Exercise directions ▸ When you reach the line containing "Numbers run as" in the entries below, start writing out each line exactly, and stop after the line containing "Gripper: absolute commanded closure".

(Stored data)
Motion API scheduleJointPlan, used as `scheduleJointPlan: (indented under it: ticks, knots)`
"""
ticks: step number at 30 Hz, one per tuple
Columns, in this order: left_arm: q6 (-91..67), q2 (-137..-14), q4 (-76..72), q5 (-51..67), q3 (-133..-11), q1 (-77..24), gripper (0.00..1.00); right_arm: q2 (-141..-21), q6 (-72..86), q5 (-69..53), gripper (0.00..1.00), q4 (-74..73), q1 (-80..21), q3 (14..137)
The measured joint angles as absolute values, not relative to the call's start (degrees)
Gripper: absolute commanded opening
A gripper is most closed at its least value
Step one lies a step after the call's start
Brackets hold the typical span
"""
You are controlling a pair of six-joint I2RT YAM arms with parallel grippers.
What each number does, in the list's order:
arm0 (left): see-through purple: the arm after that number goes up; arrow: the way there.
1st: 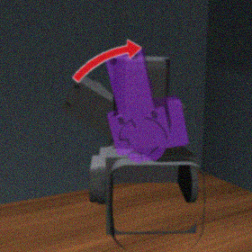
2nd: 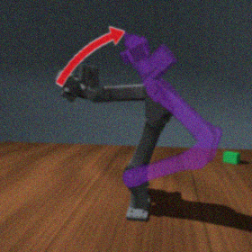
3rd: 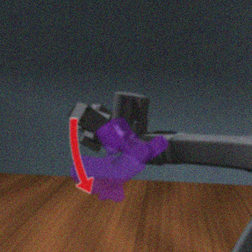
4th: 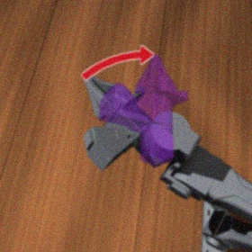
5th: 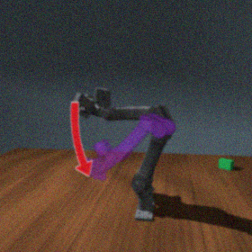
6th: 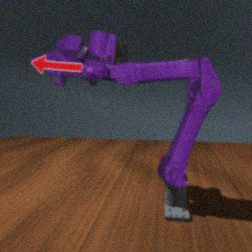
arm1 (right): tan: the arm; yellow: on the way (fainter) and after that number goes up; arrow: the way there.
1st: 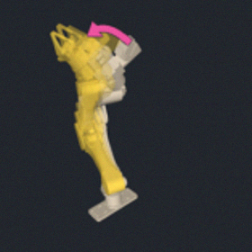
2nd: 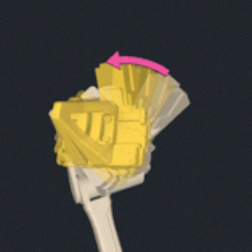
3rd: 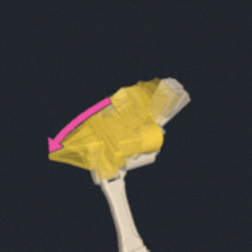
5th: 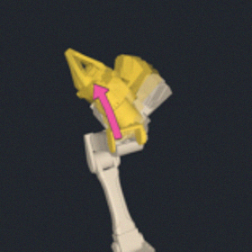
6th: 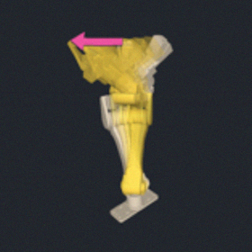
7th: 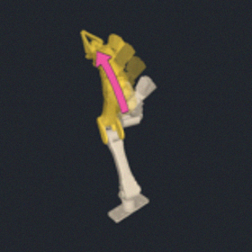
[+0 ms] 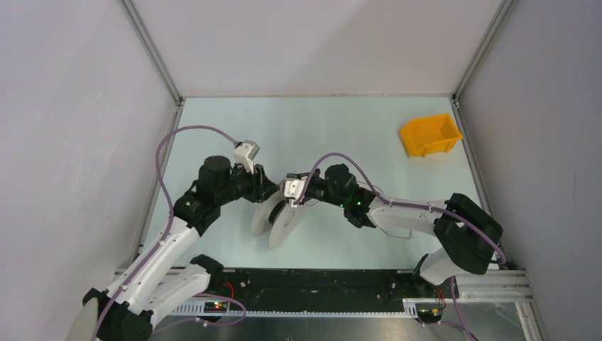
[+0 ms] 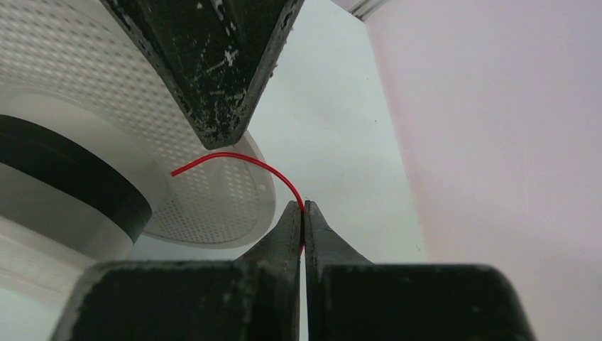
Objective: Wrap the cables
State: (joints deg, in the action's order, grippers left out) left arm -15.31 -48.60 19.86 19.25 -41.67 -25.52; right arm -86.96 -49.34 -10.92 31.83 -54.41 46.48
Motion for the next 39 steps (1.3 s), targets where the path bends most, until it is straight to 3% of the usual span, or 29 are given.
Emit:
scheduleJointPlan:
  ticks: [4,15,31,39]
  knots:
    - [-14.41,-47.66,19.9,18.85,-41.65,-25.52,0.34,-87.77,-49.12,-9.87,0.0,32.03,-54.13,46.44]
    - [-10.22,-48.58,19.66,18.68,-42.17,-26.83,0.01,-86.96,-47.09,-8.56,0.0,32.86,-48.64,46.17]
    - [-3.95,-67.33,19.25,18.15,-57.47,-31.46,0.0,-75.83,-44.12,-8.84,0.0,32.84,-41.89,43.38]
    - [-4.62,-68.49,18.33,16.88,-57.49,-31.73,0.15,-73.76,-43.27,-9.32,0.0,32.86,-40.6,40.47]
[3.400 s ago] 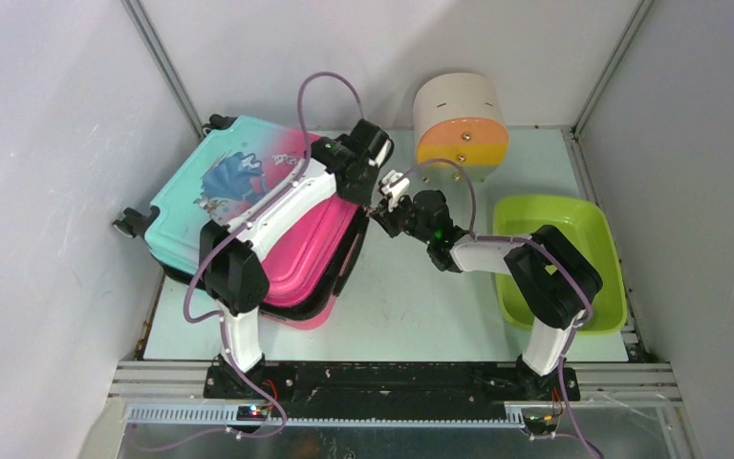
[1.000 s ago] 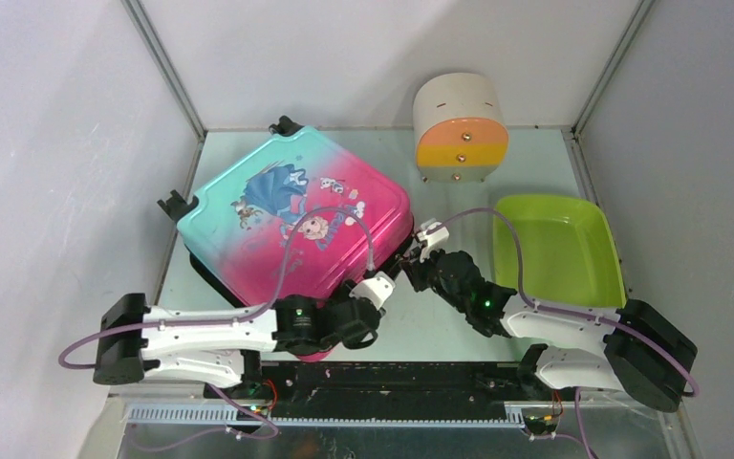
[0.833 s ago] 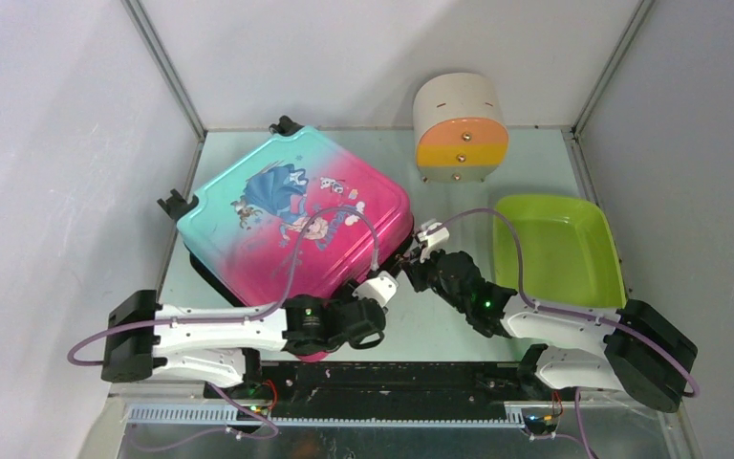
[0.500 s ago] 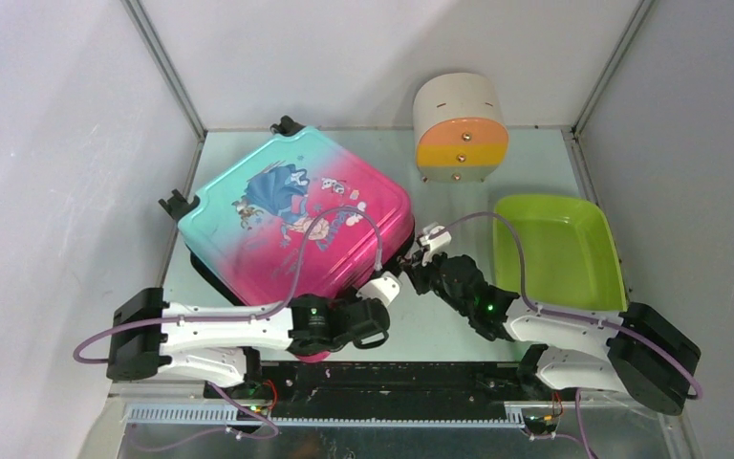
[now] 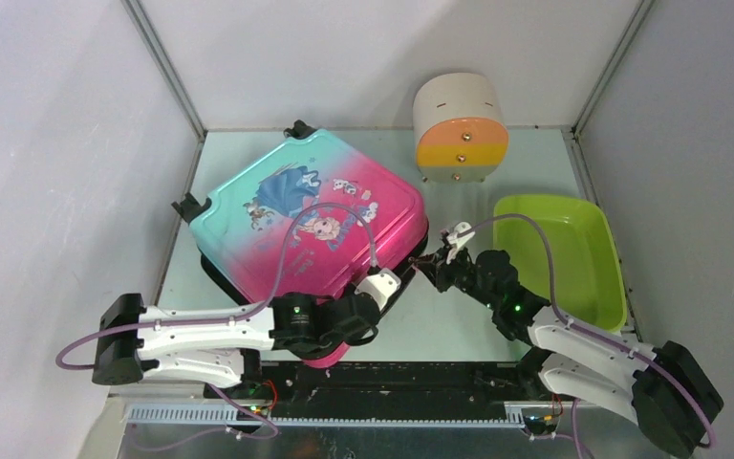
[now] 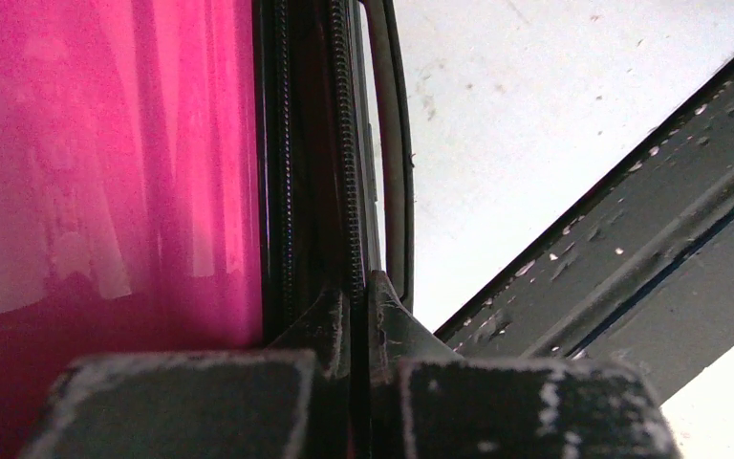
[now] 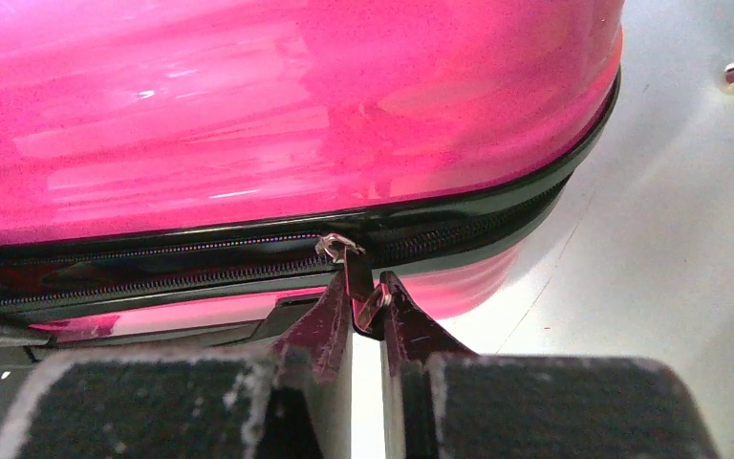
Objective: Open, take out, and arrange the luggage
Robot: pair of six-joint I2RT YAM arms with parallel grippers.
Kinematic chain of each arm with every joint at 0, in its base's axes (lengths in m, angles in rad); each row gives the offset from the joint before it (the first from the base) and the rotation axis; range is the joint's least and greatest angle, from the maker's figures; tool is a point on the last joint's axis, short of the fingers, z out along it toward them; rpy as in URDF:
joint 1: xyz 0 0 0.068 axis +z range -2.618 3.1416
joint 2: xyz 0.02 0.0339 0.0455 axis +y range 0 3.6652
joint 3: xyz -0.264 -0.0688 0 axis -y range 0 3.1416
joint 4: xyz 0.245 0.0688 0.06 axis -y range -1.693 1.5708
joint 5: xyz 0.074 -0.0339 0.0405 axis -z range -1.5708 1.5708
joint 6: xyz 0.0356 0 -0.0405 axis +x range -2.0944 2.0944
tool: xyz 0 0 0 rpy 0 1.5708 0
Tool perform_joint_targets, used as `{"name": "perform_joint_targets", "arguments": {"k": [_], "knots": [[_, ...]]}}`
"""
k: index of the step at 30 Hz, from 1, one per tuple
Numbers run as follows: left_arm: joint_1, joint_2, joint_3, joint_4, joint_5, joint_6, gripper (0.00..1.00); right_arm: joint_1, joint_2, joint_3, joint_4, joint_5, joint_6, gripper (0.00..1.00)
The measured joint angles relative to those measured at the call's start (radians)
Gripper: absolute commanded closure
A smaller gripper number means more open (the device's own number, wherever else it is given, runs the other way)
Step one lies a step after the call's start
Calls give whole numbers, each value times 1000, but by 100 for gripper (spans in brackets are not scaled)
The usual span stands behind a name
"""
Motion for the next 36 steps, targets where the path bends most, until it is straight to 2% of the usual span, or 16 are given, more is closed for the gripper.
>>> {"name": "perform_joint_targets", "arguments": {"k": [6,10,16,20,26,27,28,30,33,36], "knots": [[0,-10,-2,38,17,15,100,-134,-32,0,-36,-205,-20,100],[0,-10,-2,50,26,19,100,-191,-46,0,-51,-293,-52,100],[-2,-10,-2,66,34,18,100,-344,-120,-11,-113,-443,-80,100],[-20,-10,-29,-50,61,23,100,-544,-209,4,-26,-297,-82,100],[-29,-17,-34,-76,70,25,100,-566,-204,31,82,-206,-39,99],[-29,-17,-34,-76,71,25,100,-566,-192,31,84,-207,-31,96],[-29,-18,-34,-76,72,26,100,-566,-182,31,79,-214,-25,88],[-27,-19,-34,-76,74,26,99,-567,-173,31,51,-254,-6,77],[-2,-26,-34,-77,96,34,100,-552,-181,31,3,-334,13,67],[47,-53,-34,-83,158,61,100,-476,-198,31,-51,-393,-2,58]]}}
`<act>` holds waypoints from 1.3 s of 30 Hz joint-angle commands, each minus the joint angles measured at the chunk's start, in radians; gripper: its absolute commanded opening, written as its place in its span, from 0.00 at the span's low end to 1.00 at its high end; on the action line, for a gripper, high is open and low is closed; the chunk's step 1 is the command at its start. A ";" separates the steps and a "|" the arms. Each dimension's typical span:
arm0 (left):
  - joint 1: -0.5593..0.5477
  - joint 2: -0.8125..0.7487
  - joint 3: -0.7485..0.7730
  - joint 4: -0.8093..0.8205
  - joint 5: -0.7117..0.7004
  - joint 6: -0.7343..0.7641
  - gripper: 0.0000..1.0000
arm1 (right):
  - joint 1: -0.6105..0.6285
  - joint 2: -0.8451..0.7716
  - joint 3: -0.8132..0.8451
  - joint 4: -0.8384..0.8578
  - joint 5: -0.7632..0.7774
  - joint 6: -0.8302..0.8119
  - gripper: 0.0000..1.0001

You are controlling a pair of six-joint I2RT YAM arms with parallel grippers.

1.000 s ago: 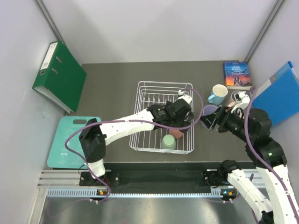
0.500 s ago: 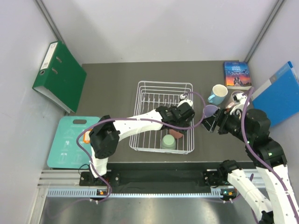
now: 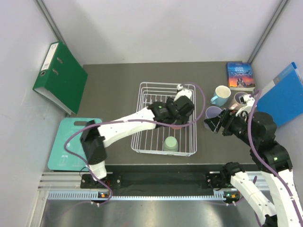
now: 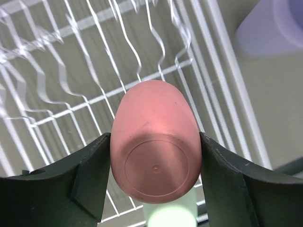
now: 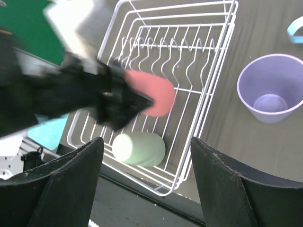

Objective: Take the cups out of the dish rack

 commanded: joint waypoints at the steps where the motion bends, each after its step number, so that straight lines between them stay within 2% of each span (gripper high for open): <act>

Solution to this problem ▸
Numbers run as follows: left_arm: joint_1, joint_2, joint_3, joint_4, joint_5, joint_6, gripper (0.00..1.00); right_arm: joint_1, joint_2, joint_3, joint_4, joint_5, joint_6, gripper (0.00..1.00)
The measured joint angles relative to those measured at the call's start (radians)
Gripper: absolute commanded closure

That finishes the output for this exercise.